Directions: Set down each line of the material that follows exactly, and leave its pictures out.

Given material:
+===+

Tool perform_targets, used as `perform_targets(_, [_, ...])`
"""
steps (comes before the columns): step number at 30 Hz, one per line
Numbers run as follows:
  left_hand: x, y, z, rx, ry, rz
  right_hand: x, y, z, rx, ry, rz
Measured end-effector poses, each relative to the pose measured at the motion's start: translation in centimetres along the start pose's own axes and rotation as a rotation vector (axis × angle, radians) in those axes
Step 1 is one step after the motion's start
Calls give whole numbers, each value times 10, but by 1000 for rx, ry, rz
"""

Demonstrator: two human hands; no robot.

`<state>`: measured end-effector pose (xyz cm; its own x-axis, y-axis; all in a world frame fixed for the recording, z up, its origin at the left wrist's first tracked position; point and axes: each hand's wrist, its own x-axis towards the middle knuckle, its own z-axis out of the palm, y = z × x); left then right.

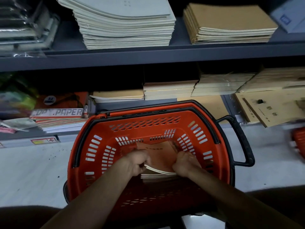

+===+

Completed task:
Tool perform_targets, used as `perform_targets(_, [_, ...])`
"""
steps (comes before the columns): step number at 30 Hz, one per line
Numbers run as follows:
  left_hand: x, y, z, rx, ry, rz
  right_hand: x, y, z, rx, ry, rz
Measured end-effector poses, each relative to the pose measured at the motion's start: translation in centimetres along the start pose's own axes and rotation as a rotation vector (axis × angle, radians) in those axes
Step 1 is one step after the motion's start
Calls give whole numbers, each value times 10, but by 1000 for rx, ry, rz
"""

Demonstrator: two human hands; no robot.

`<state>`: measured end-effector pose (xyz cm; its own x-axis, y-axis; all in a world frame fixed for the recording, z up, its origin at the left wrist's first tracked position; point and axes: each hand's wrist, its own x-axis towards the middle knuckle, its own z-axis out of the palm, y = z × x); left then right.

This completes the output.